La molecola di dna si presenta con una geometria, con dei legami che non sono quelli canonici
della normale molecola di dna
[Una molecola che invece contiene al suo interno una mutazione è una molecola di dna perfetta
dal punto di vista formale funzionante, perché non ha un danno.
Una mutazione è un qualcosa di cui la cellula non può rendersi conto, è una sequenza di dna
diversa dal wild type che può avere delle conseguenze ( certamente non è detto che sia
necessariamente una cosa negativa o positiva), ma è un cambiamento della sequenza di dna che
è avvenuto su tutte e due le basi interessate al cambiamento di sequenze e dunque è presente in
una molecola di dna perfettamente regolare.

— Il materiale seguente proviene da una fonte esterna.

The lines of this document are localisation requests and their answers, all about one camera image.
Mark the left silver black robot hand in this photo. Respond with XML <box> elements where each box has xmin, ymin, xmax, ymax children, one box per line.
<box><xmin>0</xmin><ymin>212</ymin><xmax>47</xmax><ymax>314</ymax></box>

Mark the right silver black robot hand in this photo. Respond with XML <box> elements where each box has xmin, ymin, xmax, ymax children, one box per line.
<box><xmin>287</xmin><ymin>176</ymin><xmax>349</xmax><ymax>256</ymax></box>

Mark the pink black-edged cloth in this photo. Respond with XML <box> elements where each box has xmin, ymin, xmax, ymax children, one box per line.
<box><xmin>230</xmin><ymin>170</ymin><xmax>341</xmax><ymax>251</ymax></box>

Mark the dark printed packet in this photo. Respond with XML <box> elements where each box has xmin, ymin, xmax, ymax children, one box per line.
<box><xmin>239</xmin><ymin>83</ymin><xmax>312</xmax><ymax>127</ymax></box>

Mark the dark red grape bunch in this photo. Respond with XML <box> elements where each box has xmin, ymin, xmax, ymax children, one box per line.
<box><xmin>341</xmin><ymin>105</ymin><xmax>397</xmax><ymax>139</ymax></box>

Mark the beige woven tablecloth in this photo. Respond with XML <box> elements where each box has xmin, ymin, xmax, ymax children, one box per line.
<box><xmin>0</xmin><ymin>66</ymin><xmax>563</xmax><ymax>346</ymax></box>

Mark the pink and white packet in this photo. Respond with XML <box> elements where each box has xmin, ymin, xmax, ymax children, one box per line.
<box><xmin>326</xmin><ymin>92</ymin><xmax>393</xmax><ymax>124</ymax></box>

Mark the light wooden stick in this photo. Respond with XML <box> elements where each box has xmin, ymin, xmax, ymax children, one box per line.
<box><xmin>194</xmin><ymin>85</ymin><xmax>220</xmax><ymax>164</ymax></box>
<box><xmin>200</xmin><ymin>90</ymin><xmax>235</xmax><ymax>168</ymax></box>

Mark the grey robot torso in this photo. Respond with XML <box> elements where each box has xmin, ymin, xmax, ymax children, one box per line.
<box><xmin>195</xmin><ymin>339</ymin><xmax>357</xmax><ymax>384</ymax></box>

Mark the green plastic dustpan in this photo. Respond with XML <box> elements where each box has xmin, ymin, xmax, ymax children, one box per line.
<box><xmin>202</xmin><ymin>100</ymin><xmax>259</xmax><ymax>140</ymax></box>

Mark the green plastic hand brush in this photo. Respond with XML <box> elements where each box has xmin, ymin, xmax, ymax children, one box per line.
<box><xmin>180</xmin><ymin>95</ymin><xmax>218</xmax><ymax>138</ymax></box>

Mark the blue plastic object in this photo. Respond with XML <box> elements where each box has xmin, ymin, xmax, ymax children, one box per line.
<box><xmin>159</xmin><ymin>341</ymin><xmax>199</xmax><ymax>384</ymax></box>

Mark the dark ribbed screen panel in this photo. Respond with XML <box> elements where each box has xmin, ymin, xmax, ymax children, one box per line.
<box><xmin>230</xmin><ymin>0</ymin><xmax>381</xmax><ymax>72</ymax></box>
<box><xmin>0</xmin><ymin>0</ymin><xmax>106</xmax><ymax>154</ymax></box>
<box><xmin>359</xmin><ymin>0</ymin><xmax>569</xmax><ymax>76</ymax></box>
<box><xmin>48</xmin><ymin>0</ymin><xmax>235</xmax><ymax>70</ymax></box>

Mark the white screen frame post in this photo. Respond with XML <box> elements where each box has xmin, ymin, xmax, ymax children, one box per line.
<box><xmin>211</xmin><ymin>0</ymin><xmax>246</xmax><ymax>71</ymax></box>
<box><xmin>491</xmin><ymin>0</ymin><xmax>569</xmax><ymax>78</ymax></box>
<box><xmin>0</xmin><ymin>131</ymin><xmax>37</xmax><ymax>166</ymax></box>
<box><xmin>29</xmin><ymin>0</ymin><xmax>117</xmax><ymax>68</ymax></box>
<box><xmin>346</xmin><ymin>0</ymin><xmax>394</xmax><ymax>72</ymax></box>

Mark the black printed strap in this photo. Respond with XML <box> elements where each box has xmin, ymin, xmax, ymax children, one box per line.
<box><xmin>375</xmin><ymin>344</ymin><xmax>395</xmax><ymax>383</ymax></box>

il danno al dna è invece un’alterazione della molecola di dna che rende la cellula non funzionale.
È dunque potenzialmente riconoscibile e quindi anche riparabile dalla cellula.
A seguito del tentativo di riparare il dna da parte della cellula possono esserci diversi esiti: il
perfetto riparo del dna, che avviene nella maggior parte dei casi; oppure riparo che avviene con
introduzione di mutazioni. Ciò accade di tanto in tanto, la mutazione è una caratteristica di tutti gli
esseri viventi ed è il fenomeno alla base dell’evoluzione, senza la quale gli organismi viventi in
presenza di cambiamenti ambientali potrebbero inesorabilmente estinguersi senza progenie
perché non hanno la capacità di adattarsi alle condizioni ambientali cambiate. Esiste tuttavia un
altro esito in cui la cellula è sopraffatta dal danno al dna e non riesce a ripararlo correttamente.

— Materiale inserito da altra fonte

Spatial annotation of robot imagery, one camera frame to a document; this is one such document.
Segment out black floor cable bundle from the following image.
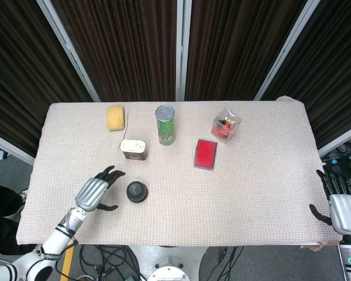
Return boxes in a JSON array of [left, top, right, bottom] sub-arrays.
[[206, 245, 244, 281], [321, 139, 351, 165], [78, 245, 142, 281]]

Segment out black dice cup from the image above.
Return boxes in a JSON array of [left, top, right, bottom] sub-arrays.
[[126, 180, 149, 201]]

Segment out beige waffle tablecloth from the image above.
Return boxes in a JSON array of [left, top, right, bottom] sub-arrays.
[[15, 96, 343, 249]]

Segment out green chips tube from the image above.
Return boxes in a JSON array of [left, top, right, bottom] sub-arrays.
[[155, 105, 176, 146]]

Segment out dark luncheon meat can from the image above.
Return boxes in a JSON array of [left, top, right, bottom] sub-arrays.
[[119, 139, 149, 161]]

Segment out red playing card case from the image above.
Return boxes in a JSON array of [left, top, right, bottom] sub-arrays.
[[193, 138, 218, 170]]

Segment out yellow floor tape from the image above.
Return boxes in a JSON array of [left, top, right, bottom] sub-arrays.
[[60, 245, 75, 281]]

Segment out aluminium partition post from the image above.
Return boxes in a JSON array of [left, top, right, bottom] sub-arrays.
[[36, 0, 101, 102], [253, 0, 322, 101], [175, 0, 192, 102]]

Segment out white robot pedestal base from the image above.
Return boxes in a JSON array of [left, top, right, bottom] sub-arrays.
[[128, 245, 213, 281]]

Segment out aluminium partition bottom rail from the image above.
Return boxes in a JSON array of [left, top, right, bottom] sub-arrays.
[[318, 121, 351, 157], [0, 130, 35, 166]]

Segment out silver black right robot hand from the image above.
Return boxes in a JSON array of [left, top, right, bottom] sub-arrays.
[[309, 169, 351, 235]]

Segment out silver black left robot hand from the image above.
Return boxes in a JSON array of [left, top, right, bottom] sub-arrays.
[[74, 165, 126, 213]]

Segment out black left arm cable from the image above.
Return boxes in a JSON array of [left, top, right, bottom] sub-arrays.
[[54, 225, 79, 273]]

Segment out yellow sponge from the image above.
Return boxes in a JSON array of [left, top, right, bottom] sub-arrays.
[[106, 105, 126, 132]]

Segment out dark brown ribbed partition panel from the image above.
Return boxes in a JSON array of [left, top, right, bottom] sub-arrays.
[[261, 0, 351, 149], [51, 0, 178, 102], [184, 0, 307, 102], [0, 0, 95, 157]]

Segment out clear box with red pieces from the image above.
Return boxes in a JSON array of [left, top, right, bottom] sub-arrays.
[[211, 107, 242, 145]]

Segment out black round tray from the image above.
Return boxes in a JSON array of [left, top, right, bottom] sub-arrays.
[[126, 187, 149, 203]]

Nelle cellule eucariotiche e dunque in quelle umane viene attivata la morte programmata della
cellula che si chiama apoptosi, che è un meccanismo che fa morire in maniera ordinata la cellula
in maniera che tutti i suoi costituenti possano essere riciclati senza determinare informazione. È
dunque un sistema di allarme nelle cellule circostanti, e ovviamente prevenendo la possibile
insorgenza di malattie che possono essere causate dall’accumulo eccessivo di mutazioni in quella
cellula e che interesserebbero e danneggerebbero l’intero organismo.
In alcuni casi non è necessaria la rimozione del filamento ma è sufficiente l’escissione della
base. La differenza qui è se è tutto il nucleotide che viene scisso (per nucleotide facciamo
riferimento ciò che è composto non solo dalla base azotata ma anche dallo zucchero
desossiribosio e il fosfato associato).
Nel base excision repair c’è invece solo l’escissione della base. Il backbone della molecola,
composto da fosfato e zuccheri, viene mantenuto in posizione, mentre viene rimpiazzata solo
quella singola base e non tutto lo stretch di nucleotidi che sono circostanti alla lesione.